Or share the hash on a company owned HTTPS server while file download could be provided using plain http mirrors. If the file format supports signing, that is better. Like signing an exe.
I don't think the hash of the file on a download page is a measure against hackers. I always thought it was supposed to be a way to check if there were any loss in downloading the data.
actually, the idea of putting the hash file along side the original file is a very good idea, if you are aware of what you are doing. 1- people with such level of security use multiple servers and mirrors, and you should really really get the two files (the hash and the document or program) from different sources/paths. that is internet security 101. 2- mostly the hash is used against man in the middle, hashes does little good if your server is compromised (that is not its intended use). using hashes assumes the source is trusted and the channel is not. hash could be very useful for example if you are getting the file from a ptp network and you'd like to verify that you got the actual file, not a different one. and passwords should be encrypted in the database, specifically encrypted with algorithms that have decryption algorithms with key or salt and such. hashing the password in database (with any algorithm, secure or not) forces you to use non secure authentication methods that exposes the password at the client side.
I was hoping for exactly the details he said would take hours to explain. But then again maybe the mathematics of hashing would fit Numberphile better. Here's to hoping James will tackle this!
4:10 Could this be used for, say instead of changing the name of the next lunar astronaut, which MAY get you on the fast track but probably won't. (after all they are bound to notice you are grossly unqualified for such a mission) but instead manipulate troop moment orders in Pakistan. If I could get 6 or seven armor battalions to suddenly be ordered to the India- Pakistan border, well that's bound to get India to respond, which could begin a chain of events that ends in nuclear war. Even if it is discovered that it was fake orders that started it, it might go out of control before it could be stopped.
So, here's a analogy that I thought of, it's like the file is an engine and the hash is a photo of that engine: the hash won't work as an engine and you can't figure out how that engine works, But you will be able to see that the engine is the same as the one that is in the photo (probably).
With the new innovations in compute… how reliable is hashing? I’m not well versed in IT security but it sounds like if computers got too fast for md5… then the AI stuff can probably break any.
Very informative, I was wondering if this also relates to how many schools tjek for fraud? When you turn in a paper, they somehow tjek if it correlates (to much) with some preexisting text, does hashing algorithms play a part in that process?
Hashes would be quite useless in that regard, because changing a single character would make the two papers' hashes completely different. I would assume that they use regular expressions, but I could be wrong.
Good point, I somewhat expect that the method is either very simple, or extremly complicated.. could be cool to see on computerphile.. I suppose that a lot of students are enjoying the channel :)
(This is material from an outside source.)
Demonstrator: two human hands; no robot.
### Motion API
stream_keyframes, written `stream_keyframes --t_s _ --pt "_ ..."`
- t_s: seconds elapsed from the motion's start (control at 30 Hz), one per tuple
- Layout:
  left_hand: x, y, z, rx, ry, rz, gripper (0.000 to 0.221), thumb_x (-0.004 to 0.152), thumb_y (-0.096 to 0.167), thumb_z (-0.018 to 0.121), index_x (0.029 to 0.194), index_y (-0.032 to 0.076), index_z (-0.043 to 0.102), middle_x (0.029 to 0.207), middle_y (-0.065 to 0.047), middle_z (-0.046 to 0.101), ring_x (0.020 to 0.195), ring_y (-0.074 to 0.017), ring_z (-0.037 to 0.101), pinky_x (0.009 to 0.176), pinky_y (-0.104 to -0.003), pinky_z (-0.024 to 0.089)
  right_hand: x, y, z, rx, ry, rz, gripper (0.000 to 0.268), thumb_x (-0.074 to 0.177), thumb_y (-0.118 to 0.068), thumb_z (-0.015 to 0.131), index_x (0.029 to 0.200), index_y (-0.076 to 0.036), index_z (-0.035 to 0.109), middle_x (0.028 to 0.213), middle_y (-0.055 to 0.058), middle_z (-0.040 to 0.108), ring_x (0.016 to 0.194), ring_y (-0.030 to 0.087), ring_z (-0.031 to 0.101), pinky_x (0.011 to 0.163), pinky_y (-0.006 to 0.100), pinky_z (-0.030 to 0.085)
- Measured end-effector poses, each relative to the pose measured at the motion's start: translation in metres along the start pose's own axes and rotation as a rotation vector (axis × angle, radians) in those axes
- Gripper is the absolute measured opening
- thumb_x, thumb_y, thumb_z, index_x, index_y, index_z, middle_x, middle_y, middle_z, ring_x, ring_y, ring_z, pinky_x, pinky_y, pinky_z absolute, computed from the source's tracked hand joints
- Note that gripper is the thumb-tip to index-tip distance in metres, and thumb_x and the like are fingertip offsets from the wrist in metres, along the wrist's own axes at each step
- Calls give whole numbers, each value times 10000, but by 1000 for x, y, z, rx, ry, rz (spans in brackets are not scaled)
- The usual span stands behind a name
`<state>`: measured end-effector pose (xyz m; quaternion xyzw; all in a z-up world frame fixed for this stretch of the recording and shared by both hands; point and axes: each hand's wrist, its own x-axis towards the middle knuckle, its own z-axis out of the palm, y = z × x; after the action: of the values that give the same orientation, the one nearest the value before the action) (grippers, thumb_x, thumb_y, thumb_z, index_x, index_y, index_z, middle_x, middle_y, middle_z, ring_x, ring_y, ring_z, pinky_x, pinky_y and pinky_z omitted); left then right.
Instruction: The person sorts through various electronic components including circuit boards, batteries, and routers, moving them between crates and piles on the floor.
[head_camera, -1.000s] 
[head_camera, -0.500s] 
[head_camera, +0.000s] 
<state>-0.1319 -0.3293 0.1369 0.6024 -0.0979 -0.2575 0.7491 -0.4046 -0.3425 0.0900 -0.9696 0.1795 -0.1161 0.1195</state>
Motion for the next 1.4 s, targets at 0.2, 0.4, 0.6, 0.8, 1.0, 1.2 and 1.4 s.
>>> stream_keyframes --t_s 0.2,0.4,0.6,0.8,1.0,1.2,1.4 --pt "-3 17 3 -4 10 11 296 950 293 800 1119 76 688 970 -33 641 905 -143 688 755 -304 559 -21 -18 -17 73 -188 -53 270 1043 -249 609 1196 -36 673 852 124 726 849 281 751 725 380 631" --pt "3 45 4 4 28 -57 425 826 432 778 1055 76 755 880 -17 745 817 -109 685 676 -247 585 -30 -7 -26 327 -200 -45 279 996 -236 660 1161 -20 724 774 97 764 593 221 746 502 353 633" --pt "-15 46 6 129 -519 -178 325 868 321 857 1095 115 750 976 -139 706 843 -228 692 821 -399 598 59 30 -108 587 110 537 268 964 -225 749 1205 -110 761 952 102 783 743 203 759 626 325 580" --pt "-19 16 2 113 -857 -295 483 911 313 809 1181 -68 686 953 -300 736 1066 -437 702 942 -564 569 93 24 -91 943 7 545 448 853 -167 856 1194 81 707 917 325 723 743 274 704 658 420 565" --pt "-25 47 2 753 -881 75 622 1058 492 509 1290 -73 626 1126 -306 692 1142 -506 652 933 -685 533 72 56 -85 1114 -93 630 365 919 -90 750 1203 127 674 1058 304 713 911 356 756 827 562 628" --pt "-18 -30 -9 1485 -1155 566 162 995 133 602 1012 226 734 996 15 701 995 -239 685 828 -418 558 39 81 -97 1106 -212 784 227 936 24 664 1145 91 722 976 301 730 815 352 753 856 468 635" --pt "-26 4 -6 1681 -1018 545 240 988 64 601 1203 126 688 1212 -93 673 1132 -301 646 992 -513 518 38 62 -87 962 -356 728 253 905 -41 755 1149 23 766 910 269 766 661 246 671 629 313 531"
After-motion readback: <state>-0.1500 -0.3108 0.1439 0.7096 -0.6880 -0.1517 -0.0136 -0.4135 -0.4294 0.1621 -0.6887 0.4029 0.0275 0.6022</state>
I forget which game it was, but gaining access to it's protected memory region required generating hash collisions until it overflowed. Once you got access it was just function call to reset the stored hash with your injected code factored in.
You said that adding the hash code to the website is a bad idea, because if the file is stored on the server and someone's able to change it, then they can easily change the hash code as well, pretending that it's safe. But what about when you're using P2P downloads, rather than a server? In a torrent sites, for example, I can see how having the hash come in handy! Someone could tamper with the links and whatnot, but the end file that i'll get will be different than the hash on the site, thereby revealing that someone messed with the file.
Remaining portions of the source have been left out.